For patients with cardiovascular disease, she said a higher threshold to transfuse at a hemoglobin level of 8 g/dL or in the presence of symptoms of anemia is advisable. That should also be the cutoff for elderly patients with hip fracture, Dr. Zimmerman recommended.

And finally, remember that the decision to transfuse is not always as simple as a number. “All guidelines recommend that clinical factors, such as symptoms, hemodynamics, and bleeding rate, be considered in addition to the hemoglobin level,” said Dr. Zimmerman.

The guidelines and the experts also support taking steps to reduce the need for transfusion, including minimizing blood loss with fewer phlebotomy orders and transfusing only one unit of blood at a time. “All of the studies we have just reviewed transfused only one unit of blood at a time and then reassessed hemoglobin levels,” said Dr. Zimmerman. “This is one practice change that everyone can adopt.”

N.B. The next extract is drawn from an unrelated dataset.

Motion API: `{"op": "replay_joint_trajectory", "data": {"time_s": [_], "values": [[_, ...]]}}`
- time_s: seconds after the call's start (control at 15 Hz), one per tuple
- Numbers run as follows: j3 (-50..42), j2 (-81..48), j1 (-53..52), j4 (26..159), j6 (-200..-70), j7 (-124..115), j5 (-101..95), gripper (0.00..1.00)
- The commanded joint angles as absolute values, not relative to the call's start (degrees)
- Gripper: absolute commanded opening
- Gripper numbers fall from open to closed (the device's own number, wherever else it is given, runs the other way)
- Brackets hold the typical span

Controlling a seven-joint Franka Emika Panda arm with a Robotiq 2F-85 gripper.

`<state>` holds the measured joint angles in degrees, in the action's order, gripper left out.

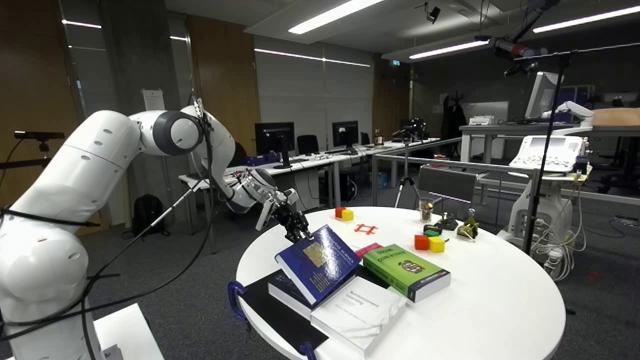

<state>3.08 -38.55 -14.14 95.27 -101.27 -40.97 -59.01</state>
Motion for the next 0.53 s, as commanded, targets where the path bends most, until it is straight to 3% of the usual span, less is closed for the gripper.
{"op": "replay_joint_trajectory", "data": {"time_s": [0.0,0.13,0.2,0.27,0.4,0.47], "values": [[3.34,-38.62,-14.39,92.78,-100.03,-37.05,-58.45,0.17],[3.66,-38.72,-14.31,92.68,-100.89,-36.77,-58.44,0.17],[3.90,-38.72,-14.18,92.67,-101.42,-36.46,-58.27,0.33],[4.12,-38.71,-14.06,92.77,-102.19,-36.15,-58.31,0.66],[4.83,-38.07,-13.32,93.66,-105.56,-35.01,-58.07,0.68],[5.17,-37.57,-12.81,94.44,-108.84,-33.80,-57.85,0.74]]}}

She also encouraged physicians to learn more about patient blood management programs, which have been promoted by the World Health Organization. “These programs are patient-centered rather than centered on the blood products and involve multiple disciplines,” she said. “Interventions may include treatment of iron deficiency anemia, erythropoietin use, cell-saver techniques, restrictive transfusion strategies, and feedback to clinicians.” Dr. Zimmerman recommended the related AABB toolkit.